*Work order:* For this listing, the lines between the one holding "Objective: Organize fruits" and the one holding "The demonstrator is", inclusive, must be set down exactly.

*Dataset excerpts:*
# # # #

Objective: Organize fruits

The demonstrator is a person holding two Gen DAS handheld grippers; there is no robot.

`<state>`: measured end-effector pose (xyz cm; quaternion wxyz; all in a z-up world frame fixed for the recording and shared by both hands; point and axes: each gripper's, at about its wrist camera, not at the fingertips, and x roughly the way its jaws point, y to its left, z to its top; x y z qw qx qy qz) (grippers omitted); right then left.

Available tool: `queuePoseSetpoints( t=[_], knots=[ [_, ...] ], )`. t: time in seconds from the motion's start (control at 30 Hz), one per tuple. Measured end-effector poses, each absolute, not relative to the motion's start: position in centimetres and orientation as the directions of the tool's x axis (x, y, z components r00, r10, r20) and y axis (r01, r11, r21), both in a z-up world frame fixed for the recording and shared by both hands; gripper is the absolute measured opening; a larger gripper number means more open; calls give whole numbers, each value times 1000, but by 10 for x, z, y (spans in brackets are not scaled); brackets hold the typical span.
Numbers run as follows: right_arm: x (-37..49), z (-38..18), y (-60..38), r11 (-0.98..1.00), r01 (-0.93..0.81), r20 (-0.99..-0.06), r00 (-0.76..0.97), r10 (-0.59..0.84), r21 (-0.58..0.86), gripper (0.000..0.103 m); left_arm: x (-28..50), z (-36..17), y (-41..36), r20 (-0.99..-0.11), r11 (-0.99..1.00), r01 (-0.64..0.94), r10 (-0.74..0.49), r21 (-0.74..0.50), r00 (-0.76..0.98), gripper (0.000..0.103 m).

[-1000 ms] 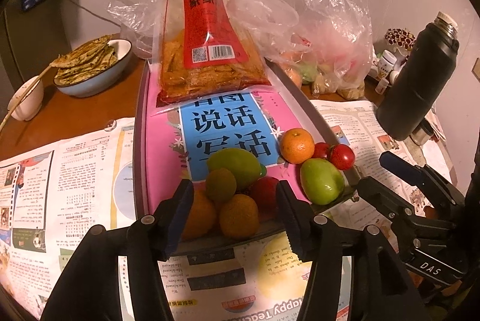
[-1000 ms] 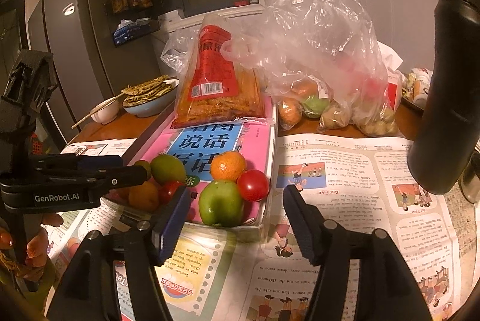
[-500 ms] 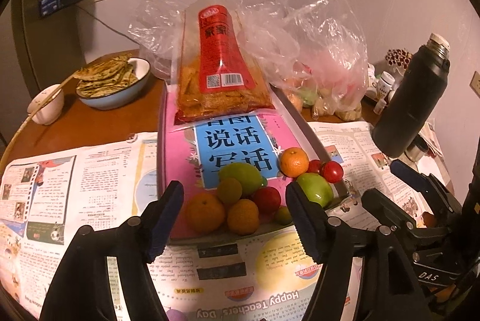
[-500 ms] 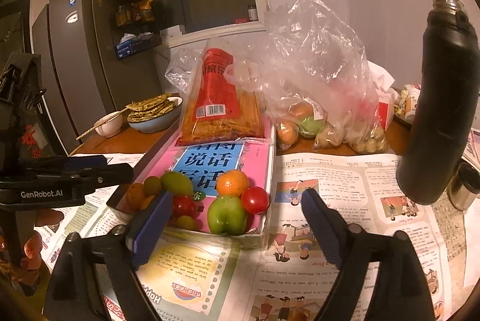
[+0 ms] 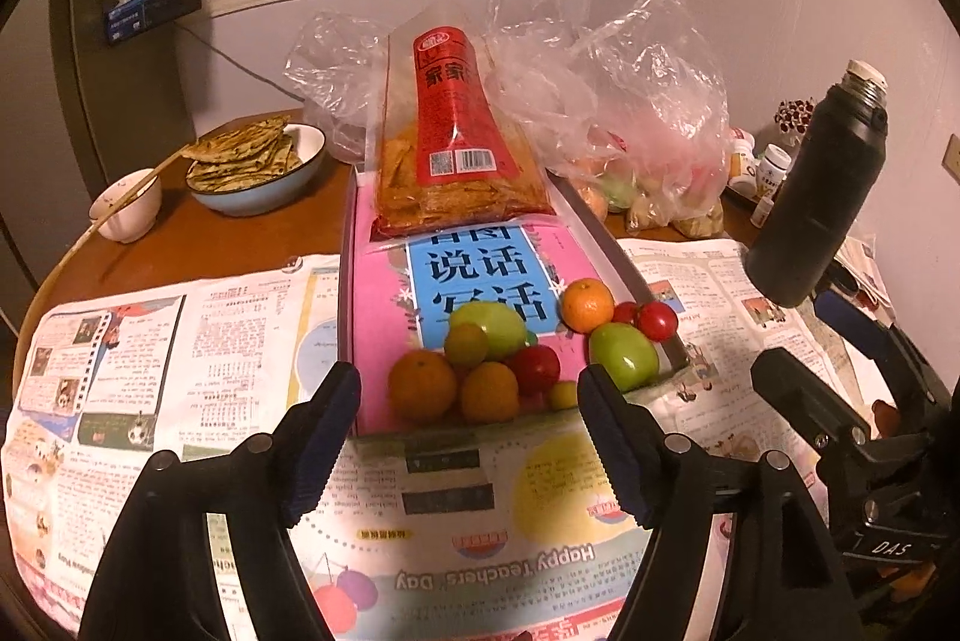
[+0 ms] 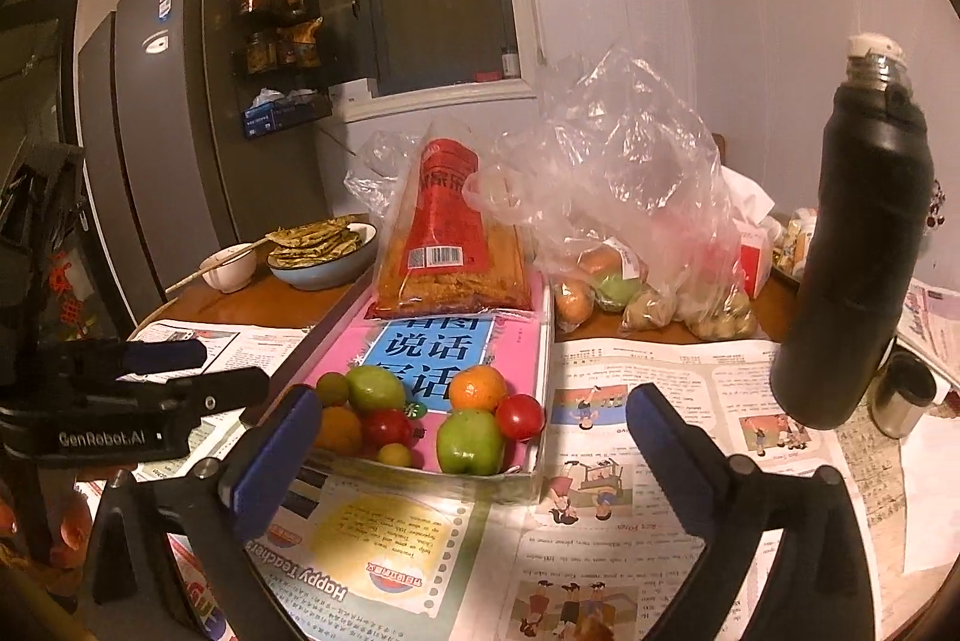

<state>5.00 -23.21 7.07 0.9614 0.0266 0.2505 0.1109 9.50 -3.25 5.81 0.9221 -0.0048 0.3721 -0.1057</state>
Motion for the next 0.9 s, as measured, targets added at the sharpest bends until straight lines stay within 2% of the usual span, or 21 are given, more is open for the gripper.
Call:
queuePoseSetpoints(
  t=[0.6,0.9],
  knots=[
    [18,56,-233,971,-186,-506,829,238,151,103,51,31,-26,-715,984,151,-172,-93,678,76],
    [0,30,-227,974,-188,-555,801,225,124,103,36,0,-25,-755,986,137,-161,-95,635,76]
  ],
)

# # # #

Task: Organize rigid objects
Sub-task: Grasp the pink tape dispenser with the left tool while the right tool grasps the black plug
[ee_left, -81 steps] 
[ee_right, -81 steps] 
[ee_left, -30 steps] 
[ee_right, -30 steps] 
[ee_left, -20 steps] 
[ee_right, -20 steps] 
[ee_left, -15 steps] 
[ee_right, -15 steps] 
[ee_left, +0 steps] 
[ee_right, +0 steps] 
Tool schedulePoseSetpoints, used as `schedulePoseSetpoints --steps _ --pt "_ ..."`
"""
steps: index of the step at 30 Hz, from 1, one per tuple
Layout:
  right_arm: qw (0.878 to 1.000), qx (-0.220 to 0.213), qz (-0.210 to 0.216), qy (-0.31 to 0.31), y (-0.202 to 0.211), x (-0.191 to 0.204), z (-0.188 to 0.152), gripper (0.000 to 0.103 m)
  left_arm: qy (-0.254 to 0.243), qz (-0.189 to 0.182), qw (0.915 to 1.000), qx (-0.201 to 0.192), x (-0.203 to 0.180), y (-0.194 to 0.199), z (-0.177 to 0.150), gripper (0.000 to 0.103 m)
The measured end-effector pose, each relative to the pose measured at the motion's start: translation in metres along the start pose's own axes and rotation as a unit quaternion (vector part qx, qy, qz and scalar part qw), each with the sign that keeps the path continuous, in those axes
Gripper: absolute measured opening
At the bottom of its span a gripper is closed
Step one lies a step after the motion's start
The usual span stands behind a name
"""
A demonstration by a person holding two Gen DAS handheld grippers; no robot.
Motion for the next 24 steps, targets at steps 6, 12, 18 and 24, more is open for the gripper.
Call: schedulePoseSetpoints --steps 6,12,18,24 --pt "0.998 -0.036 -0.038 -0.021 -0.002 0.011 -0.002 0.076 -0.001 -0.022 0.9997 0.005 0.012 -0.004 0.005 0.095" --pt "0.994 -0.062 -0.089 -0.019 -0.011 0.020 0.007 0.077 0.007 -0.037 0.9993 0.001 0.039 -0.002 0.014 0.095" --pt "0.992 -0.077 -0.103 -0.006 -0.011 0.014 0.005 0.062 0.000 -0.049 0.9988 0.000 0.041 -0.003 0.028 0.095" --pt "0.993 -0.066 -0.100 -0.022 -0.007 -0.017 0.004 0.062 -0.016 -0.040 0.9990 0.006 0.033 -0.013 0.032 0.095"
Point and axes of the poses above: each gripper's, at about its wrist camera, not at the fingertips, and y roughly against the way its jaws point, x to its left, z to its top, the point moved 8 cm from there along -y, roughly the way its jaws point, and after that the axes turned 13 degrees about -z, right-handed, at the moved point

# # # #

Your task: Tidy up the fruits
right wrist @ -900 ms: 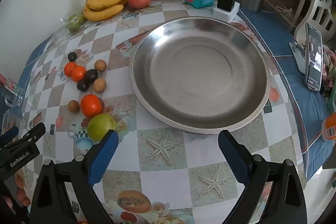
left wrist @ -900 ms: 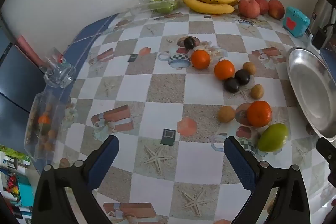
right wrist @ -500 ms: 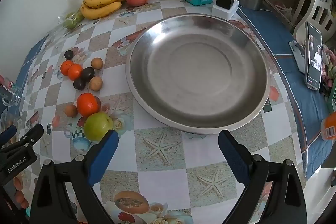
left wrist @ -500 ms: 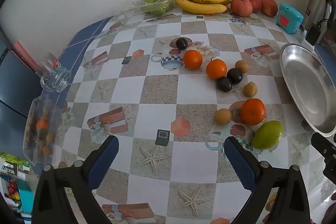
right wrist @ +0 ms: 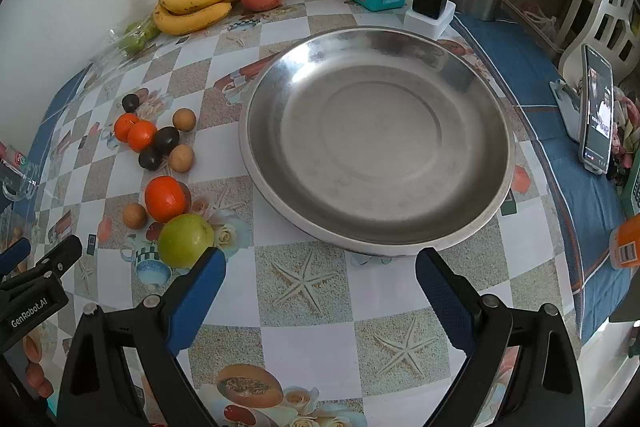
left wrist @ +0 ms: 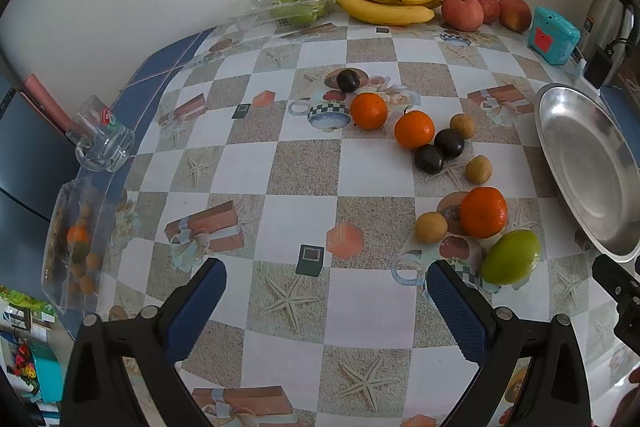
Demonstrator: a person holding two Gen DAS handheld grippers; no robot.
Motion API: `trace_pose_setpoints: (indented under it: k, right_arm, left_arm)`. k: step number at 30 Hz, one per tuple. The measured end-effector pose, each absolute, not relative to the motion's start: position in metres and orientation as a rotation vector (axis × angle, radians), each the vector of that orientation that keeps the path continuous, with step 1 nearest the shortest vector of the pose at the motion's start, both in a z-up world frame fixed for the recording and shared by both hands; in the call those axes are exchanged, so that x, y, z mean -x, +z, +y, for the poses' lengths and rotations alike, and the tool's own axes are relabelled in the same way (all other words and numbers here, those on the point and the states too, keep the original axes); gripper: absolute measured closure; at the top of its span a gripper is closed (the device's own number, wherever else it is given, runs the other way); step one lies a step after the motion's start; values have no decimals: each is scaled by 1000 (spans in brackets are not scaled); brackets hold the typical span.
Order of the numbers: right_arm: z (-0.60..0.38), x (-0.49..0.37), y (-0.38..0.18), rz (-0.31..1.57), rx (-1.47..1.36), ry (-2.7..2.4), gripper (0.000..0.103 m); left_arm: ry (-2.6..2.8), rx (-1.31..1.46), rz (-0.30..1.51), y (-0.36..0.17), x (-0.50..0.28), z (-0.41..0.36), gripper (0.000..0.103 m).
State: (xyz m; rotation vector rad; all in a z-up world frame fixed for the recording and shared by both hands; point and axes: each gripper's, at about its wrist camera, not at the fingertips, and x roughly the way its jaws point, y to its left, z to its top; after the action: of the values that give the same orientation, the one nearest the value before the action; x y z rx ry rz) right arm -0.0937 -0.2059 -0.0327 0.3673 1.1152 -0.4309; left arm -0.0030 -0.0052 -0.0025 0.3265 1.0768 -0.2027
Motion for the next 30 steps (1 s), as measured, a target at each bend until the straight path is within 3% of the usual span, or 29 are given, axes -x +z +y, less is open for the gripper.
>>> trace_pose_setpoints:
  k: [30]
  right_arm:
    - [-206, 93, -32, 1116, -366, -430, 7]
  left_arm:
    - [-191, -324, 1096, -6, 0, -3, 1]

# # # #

*Solution for this exercise:*
Objective: Organize fruits

The demonstrator is a person holding two Gen DAS handheld grippers; there is no robot.

This answer is complete as written.